→ **Your assignment**
Set down exactly, from the records below, the line with "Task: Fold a" through the line with "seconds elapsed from", and nothing else.
###
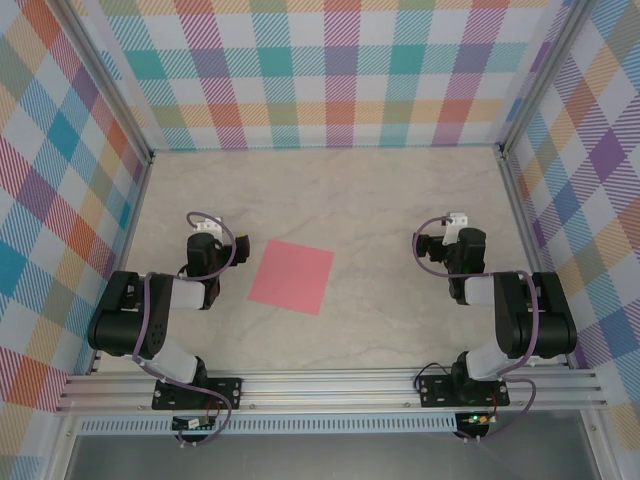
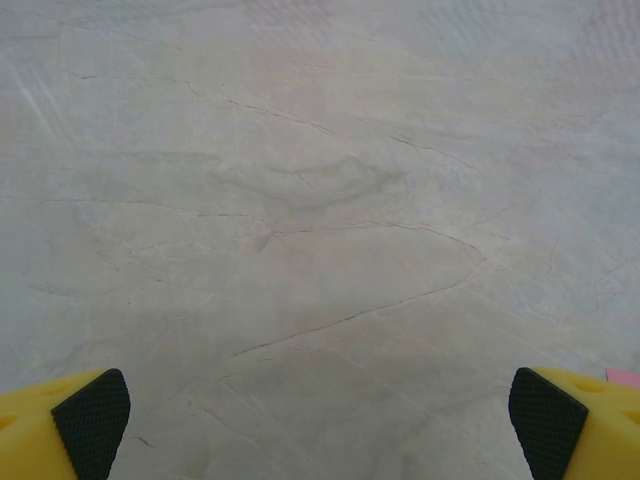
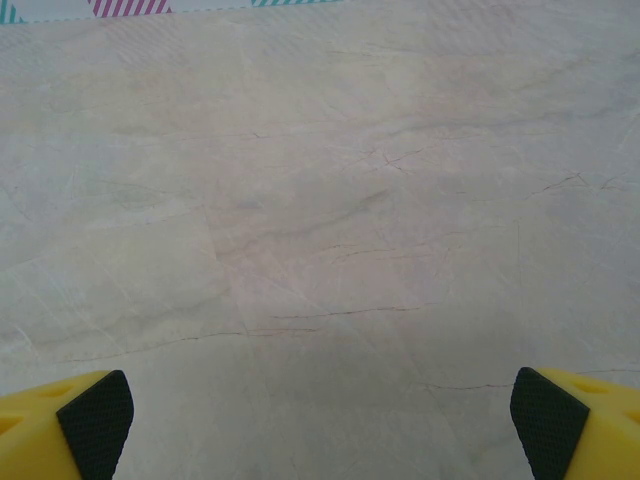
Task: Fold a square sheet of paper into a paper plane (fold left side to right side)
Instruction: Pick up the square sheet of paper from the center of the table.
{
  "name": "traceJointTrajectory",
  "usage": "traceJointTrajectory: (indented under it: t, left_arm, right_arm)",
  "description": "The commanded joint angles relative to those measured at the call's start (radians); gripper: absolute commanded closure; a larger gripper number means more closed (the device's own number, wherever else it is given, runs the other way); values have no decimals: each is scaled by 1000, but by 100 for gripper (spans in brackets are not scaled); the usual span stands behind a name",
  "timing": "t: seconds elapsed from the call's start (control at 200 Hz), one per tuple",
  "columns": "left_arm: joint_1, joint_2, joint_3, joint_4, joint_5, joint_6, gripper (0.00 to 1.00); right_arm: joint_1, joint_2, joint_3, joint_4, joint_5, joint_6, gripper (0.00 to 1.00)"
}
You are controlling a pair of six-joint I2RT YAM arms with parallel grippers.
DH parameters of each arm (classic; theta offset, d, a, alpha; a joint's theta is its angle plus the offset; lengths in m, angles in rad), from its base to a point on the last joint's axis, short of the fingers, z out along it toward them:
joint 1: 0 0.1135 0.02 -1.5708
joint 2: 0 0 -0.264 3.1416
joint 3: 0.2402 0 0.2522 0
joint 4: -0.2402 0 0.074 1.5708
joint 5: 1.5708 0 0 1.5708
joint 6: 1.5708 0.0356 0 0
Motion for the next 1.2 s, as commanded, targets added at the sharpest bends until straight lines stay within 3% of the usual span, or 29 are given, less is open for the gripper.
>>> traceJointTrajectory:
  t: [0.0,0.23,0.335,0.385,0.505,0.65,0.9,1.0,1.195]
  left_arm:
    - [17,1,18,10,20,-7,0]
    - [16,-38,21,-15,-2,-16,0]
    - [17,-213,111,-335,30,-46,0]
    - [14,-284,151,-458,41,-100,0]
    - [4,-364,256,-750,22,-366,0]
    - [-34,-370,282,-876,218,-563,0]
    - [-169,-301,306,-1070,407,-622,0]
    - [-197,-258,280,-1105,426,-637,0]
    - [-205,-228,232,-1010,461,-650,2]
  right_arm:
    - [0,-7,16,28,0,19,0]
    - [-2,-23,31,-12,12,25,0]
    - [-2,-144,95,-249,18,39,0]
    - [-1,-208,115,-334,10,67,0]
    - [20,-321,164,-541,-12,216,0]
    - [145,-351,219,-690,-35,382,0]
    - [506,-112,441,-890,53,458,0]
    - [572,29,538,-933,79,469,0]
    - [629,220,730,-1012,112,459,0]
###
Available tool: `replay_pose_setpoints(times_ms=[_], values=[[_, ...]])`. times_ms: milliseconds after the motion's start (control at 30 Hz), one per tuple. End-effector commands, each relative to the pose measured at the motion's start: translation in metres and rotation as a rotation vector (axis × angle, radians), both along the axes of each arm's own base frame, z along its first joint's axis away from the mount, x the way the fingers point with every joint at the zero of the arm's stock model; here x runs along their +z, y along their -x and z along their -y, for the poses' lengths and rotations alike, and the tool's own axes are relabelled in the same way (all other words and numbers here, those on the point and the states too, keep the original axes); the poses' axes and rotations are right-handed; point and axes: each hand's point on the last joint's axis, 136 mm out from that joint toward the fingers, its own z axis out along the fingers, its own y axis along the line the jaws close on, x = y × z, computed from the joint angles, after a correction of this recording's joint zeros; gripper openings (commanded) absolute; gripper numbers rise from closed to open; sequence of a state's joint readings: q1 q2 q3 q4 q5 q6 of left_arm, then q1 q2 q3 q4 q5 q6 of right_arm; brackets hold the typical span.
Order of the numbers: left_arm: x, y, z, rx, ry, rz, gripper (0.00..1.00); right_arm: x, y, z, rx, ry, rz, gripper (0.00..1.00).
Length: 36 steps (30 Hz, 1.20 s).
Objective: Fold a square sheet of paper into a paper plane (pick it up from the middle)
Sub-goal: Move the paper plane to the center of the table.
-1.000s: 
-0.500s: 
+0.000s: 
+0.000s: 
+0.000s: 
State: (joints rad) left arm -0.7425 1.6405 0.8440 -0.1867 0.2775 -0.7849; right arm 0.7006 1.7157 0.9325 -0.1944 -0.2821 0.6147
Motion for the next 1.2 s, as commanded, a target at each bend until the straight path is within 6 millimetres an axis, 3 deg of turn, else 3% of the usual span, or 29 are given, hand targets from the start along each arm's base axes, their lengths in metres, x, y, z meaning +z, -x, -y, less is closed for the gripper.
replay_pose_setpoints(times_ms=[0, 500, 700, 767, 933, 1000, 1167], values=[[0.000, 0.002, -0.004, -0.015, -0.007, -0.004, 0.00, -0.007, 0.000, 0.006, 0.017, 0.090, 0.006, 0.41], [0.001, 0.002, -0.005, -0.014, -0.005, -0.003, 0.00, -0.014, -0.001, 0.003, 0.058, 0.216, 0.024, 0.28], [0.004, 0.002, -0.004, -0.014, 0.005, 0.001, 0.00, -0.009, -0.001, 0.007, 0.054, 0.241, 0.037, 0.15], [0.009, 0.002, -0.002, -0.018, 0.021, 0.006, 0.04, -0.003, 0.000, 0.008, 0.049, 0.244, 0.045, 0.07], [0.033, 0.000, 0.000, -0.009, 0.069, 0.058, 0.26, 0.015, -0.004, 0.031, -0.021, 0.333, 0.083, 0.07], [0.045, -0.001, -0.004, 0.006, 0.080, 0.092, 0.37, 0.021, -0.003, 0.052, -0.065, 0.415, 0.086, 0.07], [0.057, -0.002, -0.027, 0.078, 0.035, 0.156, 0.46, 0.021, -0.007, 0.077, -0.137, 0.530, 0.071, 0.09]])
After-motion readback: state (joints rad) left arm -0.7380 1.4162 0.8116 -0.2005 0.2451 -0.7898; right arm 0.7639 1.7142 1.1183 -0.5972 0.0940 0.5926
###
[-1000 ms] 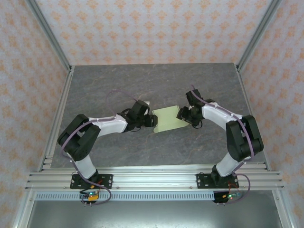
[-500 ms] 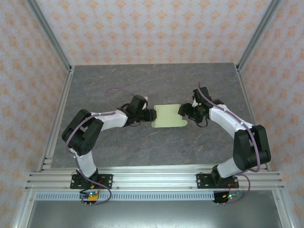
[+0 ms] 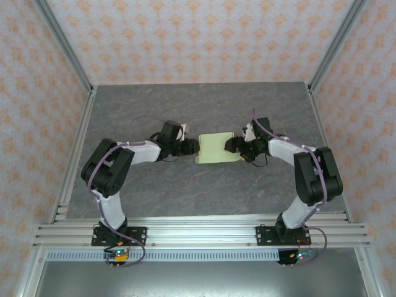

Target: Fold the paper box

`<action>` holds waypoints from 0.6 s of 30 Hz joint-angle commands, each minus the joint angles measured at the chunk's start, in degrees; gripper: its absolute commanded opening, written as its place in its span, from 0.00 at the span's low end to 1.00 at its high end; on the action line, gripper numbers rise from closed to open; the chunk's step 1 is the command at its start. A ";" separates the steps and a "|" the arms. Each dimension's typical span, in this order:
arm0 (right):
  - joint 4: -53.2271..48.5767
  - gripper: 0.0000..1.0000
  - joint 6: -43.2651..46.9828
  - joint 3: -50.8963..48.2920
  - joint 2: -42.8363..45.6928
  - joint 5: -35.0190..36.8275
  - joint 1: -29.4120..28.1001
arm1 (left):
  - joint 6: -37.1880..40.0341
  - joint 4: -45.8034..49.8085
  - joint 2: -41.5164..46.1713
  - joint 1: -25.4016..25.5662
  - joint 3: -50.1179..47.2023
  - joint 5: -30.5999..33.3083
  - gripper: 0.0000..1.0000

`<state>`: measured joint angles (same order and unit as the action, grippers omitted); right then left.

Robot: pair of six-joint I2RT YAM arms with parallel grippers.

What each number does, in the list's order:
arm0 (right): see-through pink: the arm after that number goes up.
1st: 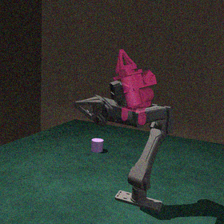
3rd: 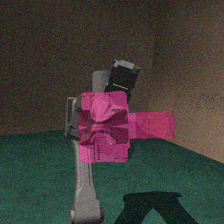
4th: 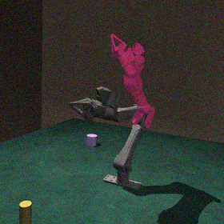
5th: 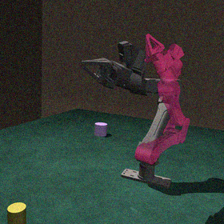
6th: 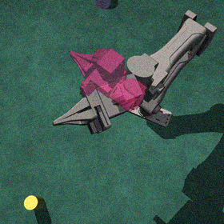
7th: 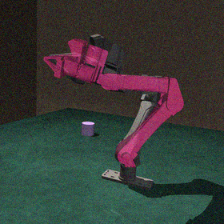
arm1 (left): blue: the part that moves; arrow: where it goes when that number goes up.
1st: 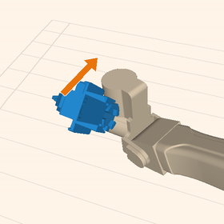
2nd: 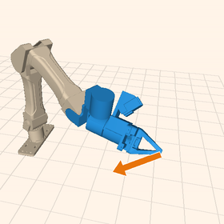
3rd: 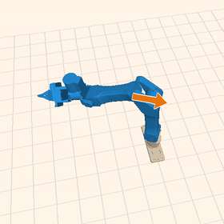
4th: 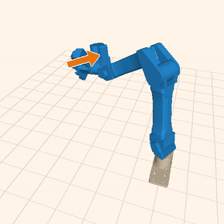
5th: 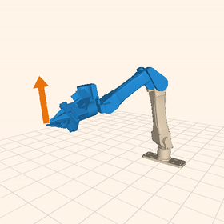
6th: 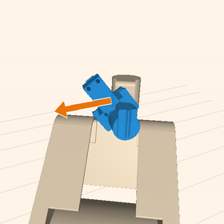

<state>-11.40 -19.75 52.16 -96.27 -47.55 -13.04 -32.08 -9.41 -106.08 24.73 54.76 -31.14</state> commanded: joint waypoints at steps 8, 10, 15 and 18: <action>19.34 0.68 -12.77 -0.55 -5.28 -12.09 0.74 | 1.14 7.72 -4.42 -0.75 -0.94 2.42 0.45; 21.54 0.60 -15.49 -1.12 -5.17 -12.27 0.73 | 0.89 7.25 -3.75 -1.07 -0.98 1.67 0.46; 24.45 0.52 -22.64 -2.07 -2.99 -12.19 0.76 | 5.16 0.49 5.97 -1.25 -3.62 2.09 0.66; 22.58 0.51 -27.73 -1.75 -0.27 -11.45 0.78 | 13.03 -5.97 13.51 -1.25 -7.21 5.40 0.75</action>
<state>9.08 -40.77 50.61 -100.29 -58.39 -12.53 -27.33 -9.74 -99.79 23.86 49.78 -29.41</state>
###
→ **Written reply**
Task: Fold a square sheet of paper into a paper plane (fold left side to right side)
Instruction: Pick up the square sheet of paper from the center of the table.
{
  "name": "traceJointTrajectory",
  "usage": "traceJointTrajectory: (indented under it: t, left_arm, right_arm)",
  "description": "The commanded joint angles relative to those measured at the call's start (radians); gripper: absolute commanded closure; a larger gripper number means more closed (the device's own number, wherever else it is given, runs the other way); values have no decimals: each is scaled by 1000, but by 100 for gripper (spans in brackets are not scaled); the usual span stands behind a name",
  "timing": "t: seconds elapsed from the call's start (control at 200 Hz), one per tuple",

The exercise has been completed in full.